▶ [WHAT IS BEING ASKED] The response must contain the complete data, printed exactly.

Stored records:
== Segment start ==
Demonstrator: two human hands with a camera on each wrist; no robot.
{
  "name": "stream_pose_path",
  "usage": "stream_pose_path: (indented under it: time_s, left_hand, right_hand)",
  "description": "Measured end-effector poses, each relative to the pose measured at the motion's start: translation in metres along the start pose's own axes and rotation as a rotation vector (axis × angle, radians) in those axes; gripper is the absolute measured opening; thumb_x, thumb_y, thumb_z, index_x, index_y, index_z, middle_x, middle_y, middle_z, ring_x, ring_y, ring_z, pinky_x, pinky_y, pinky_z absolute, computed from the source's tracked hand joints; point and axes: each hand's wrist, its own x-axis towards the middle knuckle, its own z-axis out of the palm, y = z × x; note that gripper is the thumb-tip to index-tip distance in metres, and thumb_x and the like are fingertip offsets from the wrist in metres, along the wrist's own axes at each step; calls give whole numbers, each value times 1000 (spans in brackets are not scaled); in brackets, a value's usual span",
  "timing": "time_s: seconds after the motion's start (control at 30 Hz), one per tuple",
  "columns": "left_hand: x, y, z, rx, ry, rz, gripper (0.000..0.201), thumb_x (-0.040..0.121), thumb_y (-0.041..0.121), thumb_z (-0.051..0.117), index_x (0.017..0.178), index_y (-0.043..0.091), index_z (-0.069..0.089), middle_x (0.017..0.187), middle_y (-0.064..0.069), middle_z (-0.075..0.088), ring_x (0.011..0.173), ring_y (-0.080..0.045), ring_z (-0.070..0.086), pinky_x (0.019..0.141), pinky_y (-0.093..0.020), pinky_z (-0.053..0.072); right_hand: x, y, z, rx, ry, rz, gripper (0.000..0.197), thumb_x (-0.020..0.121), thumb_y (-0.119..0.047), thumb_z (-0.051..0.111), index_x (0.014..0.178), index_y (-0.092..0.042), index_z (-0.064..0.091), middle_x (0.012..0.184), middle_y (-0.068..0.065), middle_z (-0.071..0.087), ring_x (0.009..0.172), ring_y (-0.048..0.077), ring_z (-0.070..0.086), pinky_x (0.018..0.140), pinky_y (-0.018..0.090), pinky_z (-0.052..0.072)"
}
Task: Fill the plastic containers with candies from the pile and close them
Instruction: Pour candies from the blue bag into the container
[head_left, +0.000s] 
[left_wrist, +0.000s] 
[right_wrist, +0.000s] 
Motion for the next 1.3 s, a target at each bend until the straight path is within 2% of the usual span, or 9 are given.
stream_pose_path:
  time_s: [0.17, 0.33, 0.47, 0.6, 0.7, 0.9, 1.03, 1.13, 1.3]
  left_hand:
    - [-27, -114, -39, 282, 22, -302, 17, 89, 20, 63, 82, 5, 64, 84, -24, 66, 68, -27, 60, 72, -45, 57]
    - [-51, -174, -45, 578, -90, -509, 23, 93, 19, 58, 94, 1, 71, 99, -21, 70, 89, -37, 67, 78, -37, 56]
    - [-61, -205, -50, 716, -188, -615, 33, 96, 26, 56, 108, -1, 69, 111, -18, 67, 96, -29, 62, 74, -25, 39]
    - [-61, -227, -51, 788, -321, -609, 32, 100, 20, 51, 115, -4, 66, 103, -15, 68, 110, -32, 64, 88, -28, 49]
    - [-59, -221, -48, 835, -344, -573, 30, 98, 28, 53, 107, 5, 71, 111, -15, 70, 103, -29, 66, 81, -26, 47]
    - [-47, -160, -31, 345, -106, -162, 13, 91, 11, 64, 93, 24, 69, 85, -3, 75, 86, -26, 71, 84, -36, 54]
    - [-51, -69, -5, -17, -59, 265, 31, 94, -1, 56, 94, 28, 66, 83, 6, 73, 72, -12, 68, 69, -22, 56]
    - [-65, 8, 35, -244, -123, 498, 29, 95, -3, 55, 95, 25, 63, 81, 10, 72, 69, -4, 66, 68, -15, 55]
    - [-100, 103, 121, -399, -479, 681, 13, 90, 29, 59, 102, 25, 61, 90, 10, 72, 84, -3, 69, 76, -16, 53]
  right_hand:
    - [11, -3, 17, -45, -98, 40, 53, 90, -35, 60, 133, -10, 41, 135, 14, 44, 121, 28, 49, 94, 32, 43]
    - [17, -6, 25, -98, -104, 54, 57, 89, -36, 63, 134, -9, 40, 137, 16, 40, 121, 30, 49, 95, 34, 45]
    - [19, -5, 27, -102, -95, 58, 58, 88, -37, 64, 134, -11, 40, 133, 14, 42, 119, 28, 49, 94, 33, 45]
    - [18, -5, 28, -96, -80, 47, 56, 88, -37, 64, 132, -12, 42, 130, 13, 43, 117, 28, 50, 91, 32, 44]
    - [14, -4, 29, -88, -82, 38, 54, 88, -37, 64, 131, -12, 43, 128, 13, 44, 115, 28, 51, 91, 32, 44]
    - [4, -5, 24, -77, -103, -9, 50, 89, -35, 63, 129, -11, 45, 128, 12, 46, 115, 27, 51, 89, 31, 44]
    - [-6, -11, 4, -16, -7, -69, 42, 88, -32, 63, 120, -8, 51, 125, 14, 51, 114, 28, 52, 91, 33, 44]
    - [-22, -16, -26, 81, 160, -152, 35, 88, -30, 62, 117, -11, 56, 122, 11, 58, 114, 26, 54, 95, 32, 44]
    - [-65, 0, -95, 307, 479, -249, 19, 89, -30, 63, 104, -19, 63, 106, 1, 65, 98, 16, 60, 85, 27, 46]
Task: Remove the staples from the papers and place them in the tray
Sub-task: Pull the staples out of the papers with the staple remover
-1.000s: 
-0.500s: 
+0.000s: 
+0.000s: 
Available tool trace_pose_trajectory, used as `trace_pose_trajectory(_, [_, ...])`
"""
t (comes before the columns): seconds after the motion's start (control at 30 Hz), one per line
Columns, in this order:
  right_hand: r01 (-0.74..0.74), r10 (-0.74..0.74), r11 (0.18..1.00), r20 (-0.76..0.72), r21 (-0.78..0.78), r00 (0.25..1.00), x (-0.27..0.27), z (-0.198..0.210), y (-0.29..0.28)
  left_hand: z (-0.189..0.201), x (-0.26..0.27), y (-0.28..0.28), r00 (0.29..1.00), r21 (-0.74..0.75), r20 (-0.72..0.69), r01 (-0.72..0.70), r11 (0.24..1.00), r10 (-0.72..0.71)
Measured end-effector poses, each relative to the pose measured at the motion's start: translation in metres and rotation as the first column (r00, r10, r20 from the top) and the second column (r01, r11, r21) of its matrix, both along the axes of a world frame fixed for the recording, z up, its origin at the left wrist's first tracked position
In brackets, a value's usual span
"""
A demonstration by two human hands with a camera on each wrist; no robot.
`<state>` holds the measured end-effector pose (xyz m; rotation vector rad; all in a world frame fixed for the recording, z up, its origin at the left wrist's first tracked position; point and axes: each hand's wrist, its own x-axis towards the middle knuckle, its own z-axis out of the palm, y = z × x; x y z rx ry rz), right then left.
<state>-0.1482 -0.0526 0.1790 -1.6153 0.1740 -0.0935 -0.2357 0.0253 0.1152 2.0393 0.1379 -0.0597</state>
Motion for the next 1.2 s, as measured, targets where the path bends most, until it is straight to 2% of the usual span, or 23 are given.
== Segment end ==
▶ [PROBLEM SOLUTION]
Demonstrator: two human hands with a camera on each wrist; no robot.
{
  "name": "stream_pose_path",
  "usage": "stream_pose_path: (indented under it: time_s, left_hand, right_hand)",
  "description": "Measured end-effector poses, each relative to the pose measured at the motion's start: translation in metres along the start pose's own axes and rotation as a rotation vector (axis × angle, radians) in those axes; gripper is the absolute measured opening; thumb_x, thumb_y, thumb_z, index_x, index_y, index_z, middle_x, middle_y, middle_z, ring_x, ring_y, ring_z, pinky_x, pinky_y, pinky_z absolute, computed from the source's tracked hand joints; point and axes: each hand's wrist, its own x-axis towards the middle knuckle, its own z-axis out of the palm, y = z × x; note that gripper is the thumb-tip to index-tip distance in metres, and thumb_x and the like are fingertip offsets from the wrist in metres, along the wrist's own axes at each step; calls give whole numbers, each value times 1000 (spans in brackets are not scaled); in brackets, a value's usual span",
  "timing": "time_s: seconds after the motion's start (control at 30 Hz), one per tuple",
  "columns": "left_hand: x, y, z, rx, ry, rz, gripper (0.000..0.201), thumb_x (-0.040..0.121), thumb_y (-0.041..0.121), thumb_z (-0.051..0.117), index_x (0.017..0.178), index_y (-0.043..0.091), index_z (-0.069..0.089), middle_x (0.017..0.187), middle_y (-0.064..0.069), middle_z (-0.075..0.088), ring_x (0.011..0.173), ring_y (-0.080..0.045), ring_z (-0.070..0.086), pinky_x (0.019..0.141), pinky_y (-0.093..0.020), pinky_z (-0.053..0.072); right_hand: x, y, z, rx, ry, rz, gripper (0.000..0.197), thumb_x (-0.020..0.121), thumb_y (-0.119..0.047), thumb_z (-0.051..0.111), index_x (0.014..0.178), index_y (-0.092..0.042), index_z (-0.064..0.091), middle_x (0.012..0.184), middle_y (-0.068..0.065), middle_z (-0.071..0.087), ring_x (0.009..0.172), ring_y (-0.048..0.077), ring_z (-0.070..0.086), pinky_x (0.018..0.140), pinky_y (-0.018..0.090), pinky_z (-0.052..0.072)"
}
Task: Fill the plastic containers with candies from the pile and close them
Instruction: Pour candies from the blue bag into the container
[head_left, +0.000s] 
[left_wrist, +0.000s] 
[right_wrist, +0.000s] 
Motion for the next 1.3 s, a target at each bend until the straight path is within 2% of the usual span, or 9 are given.
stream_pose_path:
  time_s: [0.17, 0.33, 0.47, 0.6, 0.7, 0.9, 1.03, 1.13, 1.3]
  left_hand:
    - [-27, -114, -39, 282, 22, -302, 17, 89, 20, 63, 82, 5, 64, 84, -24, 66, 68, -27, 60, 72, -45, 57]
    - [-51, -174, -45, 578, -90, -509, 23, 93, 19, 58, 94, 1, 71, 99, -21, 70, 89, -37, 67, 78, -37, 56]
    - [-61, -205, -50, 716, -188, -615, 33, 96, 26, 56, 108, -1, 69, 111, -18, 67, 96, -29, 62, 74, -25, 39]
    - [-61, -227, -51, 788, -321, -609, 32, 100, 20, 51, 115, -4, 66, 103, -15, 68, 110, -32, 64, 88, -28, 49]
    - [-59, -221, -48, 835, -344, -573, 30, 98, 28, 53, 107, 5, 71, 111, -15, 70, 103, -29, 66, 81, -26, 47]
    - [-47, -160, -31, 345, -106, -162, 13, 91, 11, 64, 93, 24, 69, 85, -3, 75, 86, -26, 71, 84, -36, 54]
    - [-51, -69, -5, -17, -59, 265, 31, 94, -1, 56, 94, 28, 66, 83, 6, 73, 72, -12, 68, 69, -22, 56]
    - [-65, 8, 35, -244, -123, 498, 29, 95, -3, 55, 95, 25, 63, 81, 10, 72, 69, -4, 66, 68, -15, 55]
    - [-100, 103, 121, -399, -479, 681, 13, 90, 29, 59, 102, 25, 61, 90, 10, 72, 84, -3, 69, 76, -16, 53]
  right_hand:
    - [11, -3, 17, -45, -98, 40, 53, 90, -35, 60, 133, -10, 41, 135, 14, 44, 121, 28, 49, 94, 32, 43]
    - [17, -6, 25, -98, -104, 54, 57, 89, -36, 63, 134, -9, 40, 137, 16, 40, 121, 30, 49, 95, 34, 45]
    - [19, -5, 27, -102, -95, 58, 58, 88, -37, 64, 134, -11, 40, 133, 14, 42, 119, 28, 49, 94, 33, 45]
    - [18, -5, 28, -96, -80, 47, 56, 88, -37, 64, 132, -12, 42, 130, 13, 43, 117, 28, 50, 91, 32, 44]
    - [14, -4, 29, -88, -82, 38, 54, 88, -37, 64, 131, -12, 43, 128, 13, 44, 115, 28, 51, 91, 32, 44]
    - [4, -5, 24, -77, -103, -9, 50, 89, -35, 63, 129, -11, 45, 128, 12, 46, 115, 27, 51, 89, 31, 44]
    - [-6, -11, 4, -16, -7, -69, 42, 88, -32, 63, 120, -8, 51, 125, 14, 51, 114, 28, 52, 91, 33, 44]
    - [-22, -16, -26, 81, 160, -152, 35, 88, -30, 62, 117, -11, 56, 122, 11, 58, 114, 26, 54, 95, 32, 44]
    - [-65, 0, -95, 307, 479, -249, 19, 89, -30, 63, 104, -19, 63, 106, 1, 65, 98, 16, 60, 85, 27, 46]
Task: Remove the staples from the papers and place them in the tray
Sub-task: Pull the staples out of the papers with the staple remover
-1.000s: 
-0.500s: 
+0.000s: 
+0.000s: 
Available tool trace_pose_trajectory, used as `trace_pose_trajectory(_, [_, ...])`
"""
t (comes before the columns): seconds after the motion's start (control at 30 Hz), one per line
Columns, in this order:
  right_hand: r01 (-0.74..0.74), r10 (-0.74..0.74), r11 (0.18..1.00), r20 (-0.76..0.72), r21 (-0.78..0.78), r00 (0.25..1.00), x (-0.27..0.27), z (-0.198..0.210), y (-0.29..0.28)
  left_hand: z (-0.189..0.201), x (-0.26..0.27), y (-0.28..0.28), r00 (0.29..1.00), r21 (-0.74..0.75), r20 (-0.72..0.69), r01 (-0.72..0.70), r11 (0.24..1.00), r10 (-0.72..0.71)
Measured end-effector poses, each relative to the pose measured at the motion's start: translation in metres and rotation as the first column (r00, r10, r20 from the top) and the second column (r01, r11, r21) of its matrix, both along the axes of a world frame fixed for the recording, z up, its origin at the left wrist's first tracked position
In brackets, a value's usual span
"""
A demonstration by two human hands with a camera on each wrist; no robot.
`<state>` holds the measured end-effector pose (xyz m; rotation vector rad; all in a world frame fixed for the recording, z up, its origin at the left wrist's first tracked position; point and axes: each hand's wrist, its own x-axis towards the middle knuckle, its own z-axis out of the palm, y = z × x; x y z rx ry rz), right then left.
<state>-0.1482 -0.0526 0.1790 -1.6153 0.1740 -0.0935 -0.2357 0.0253 0.1152 2.0393 0.1379 -0.0597</state>
Motion for the next 1.2 s, as measured, targets where the path bends most, until it is straight to 2% of the usual span, or 23 are given.

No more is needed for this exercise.